▸ EXERCISE REQUIREMENTS
The records are to be copied in their entirety, exactly as given.

----------

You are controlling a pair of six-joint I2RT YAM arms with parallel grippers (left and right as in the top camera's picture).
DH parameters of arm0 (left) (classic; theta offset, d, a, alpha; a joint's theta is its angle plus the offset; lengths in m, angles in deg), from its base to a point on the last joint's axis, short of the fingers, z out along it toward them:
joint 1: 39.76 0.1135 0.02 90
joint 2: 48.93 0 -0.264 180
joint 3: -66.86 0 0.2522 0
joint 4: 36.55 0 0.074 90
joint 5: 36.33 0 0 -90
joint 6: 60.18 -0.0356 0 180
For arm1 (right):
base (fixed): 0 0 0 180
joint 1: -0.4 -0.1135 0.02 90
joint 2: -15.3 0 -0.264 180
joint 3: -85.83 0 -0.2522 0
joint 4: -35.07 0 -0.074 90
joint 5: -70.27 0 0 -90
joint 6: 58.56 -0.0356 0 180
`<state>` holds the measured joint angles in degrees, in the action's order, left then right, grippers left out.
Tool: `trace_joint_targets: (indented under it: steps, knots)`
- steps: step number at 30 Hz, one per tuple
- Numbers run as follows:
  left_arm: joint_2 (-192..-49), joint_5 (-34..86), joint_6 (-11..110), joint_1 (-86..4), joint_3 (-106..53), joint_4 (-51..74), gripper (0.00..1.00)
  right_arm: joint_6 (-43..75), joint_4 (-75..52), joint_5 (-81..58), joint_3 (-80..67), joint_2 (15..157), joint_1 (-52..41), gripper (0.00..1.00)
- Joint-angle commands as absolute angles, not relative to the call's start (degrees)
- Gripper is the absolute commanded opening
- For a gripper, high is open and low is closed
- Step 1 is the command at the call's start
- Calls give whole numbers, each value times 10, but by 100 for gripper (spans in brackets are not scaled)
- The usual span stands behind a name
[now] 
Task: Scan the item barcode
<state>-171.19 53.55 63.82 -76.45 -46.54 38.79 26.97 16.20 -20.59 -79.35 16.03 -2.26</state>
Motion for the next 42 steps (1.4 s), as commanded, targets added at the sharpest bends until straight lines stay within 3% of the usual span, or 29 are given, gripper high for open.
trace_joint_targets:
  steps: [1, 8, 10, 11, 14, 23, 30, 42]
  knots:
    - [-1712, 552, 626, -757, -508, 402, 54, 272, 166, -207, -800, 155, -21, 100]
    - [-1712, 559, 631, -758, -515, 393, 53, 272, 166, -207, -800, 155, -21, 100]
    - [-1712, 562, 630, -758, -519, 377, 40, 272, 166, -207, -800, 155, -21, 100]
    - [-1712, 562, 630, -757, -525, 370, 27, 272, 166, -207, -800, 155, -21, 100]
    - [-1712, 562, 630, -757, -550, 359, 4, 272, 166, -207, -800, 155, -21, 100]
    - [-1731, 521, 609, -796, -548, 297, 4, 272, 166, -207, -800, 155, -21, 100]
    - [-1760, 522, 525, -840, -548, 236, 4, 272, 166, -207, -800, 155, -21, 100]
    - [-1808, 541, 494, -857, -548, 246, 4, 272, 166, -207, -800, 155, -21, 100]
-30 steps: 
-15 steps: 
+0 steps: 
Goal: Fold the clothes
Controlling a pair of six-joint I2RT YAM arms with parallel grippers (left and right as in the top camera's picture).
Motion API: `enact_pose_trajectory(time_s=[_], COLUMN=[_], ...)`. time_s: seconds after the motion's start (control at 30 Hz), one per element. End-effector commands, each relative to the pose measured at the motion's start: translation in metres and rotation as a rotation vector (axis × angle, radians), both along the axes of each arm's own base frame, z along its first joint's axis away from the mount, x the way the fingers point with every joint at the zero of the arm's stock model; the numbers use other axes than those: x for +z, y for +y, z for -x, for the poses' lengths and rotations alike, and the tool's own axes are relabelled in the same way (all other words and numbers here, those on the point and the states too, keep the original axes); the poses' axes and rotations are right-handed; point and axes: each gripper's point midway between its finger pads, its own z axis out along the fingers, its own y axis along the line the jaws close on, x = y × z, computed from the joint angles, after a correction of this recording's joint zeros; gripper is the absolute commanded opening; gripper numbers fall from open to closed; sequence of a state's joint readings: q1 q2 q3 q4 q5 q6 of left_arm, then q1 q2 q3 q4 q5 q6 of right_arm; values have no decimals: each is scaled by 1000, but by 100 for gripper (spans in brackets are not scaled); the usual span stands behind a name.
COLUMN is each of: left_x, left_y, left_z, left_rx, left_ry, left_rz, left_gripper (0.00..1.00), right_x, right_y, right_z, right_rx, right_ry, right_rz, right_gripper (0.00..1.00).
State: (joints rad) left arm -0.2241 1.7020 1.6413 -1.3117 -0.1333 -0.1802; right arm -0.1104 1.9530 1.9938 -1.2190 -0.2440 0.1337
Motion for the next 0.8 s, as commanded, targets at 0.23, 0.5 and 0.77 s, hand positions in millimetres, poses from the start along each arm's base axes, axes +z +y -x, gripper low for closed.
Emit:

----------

▸ SOLUTION TO THIS EXERCISE
You are controlling a pair of six-joint I2RT YAM arms with parallel grippers (left and right as in the top camera's picture).
DH parameters of arm0 (left) (classic; theta offset, d, a, alpha; a joint's theta is its angle plus the offset; lengths in m, angles in deg), from its base to a point on the last joint's axis, short of the fingers, z out along it toward them:
joint 1: 39.76 0.1135 0.02 90
joint 2: 48.93 0 -0.264 180
joint 3: -66.86 0 0.2522 0
joint 4: 36.55 0 0.074 90
joint 5: 36.33 0 0 -90
joint 6: 60.18 -0.0356 0 180
For arm1 (right):
base (fixed): 0 0 0 180
joint 1: -0.4 -0.1135 0.02 90
joint 2: -15.3 0 -0.264 180
joint 3: -85.83 0 -0.2522 0
joint 4: -35.07 0 -0.074 90
joint 5: -70.27 0 0 -90
joint 6: 58.56 -0.0356 0 180
`<state>` holds the measured joint angles in degrees, in the action's order, left then right, grippers left out.
Tool: `trace_joint_targets: (indented under it: steps, knots)`
- steps: step number at 30 Hz, one per tuple
- Numbers run as follows:
  left_arm: joint_2 (-192..-49), joint_5 (-34..86), joint_6 (-11..110), joint_1 (-86..4), joint_3 (-106..53), joint_4 (-51..74), gripper (0.00..1.00)
  right_arm: joint_6 (-43..75), joint_4 (-75..52), joint_5 (-81..58), joint_3 (-80..67), joint_2 (15..157), joint_1 (-52..41), gripper (0.00..1.00)
- Joint-angle commands as absolute angles, not relative to the call's start (degrees)
- Gripper is the absolute commanded opening
- For a gripper, high is open and low is closed
- Step 1 is the command at the call's start
- Calls give whole numbers, each value times 10, but by 100 for gripper (spans in brackets are not scaled)
- The usual span stands behind a name
[now] 
Task: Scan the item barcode
<state>-171.19 53.55 63.82 -76.45 -46.54 38.79 26.97 16.20 -20.59 -79.35 16.03 -2.26</state>
Motion for the next 42 steps (1.4 s), as commanded, targets added at the sharpest bends until straight lines stay within 3% of the usual span, or 29 are given, gripper high for open.
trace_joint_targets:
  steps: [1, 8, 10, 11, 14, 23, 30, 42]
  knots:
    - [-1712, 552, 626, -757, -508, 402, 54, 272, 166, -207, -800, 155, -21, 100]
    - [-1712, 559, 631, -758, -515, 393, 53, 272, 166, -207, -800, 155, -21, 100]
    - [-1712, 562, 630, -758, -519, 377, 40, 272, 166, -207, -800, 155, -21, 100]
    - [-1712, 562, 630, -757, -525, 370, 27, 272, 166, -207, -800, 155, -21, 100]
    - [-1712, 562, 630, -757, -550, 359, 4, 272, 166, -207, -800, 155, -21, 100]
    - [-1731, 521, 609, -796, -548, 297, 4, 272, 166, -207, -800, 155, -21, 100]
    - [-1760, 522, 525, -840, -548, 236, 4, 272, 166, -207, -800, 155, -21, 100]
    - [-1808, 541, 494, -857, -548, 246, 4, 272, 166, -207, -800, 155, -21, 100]
-30 steps: 
-15 steps: 
+0 steps: 
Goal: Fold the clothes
Controlling a pair of six-joint I2RT YAM arms with parallel grippers (left and right as in the top camera's picture).
Motion API: `enact_pose_trajectory(time_s=[_], COLUMN=[_], ...)`. time_s: seconds after the motion's start (control at 30 Hz), one per element. End-effector commands, each relative to the pose measured at the motion's start: translation in metres and rotation as a rotation vector (axis × angle, radians), both along the axes of each arm's own base frame, z along its first joint's axis away from the mount, x the way the fingers point with every joint at the zero of the arm's stock model; the numbers use other axes than those: x for +z, y for +y, z for -x, for the poses' lengths and rotations alike, and the tool's own axes are relabelled in the same way (all other words and numbers here, those on the point and the states too, keep the original axes); the poses' axes and rotations are right-handed; point and axes: each gripper's point midway between its finger pads, its own z axis out along the fingers, its own y axis along the line the jaws close on, x = y × z, computed from the joint angles, after a correction of this recording's joint zeros; gripper is the absolute commanded opening; gripper numbers fall from open to closed; sequence of a state's joint readings: q1 q2 q3 q4 q5 q6 of left_arm, then q1 q2 q3 q4 q5 q6 of right_arm; values have no decimals: each is scaled by 1000, but by 100 for gripper (spans in brackets are not scaled); the usual span stands behind a name.
COLUMN is each of: left_x, left_y, left_z, left_rx, left_ry, left_rz, left_gripper (0.00..1.00), right_x, right_y, right_z, right_rx, right_ry, right_rz, right_gripper (0.00..1.00).
State: (joints rad) left arm -0.2241 1.7020 1.6413 -1.3117 -0.1333 -0.1802; right arm -0.1104 1.9530 1.9938 -1.2190 -0.2440 0.1337
Motion for the next 0.8 s, as commanded, targets at 0.23, 0.5 and 0.77 s, hand positions in millimetres, poses from the start along each arm's base axes, axes +z +y -x, gripper low for closed.
Emit:

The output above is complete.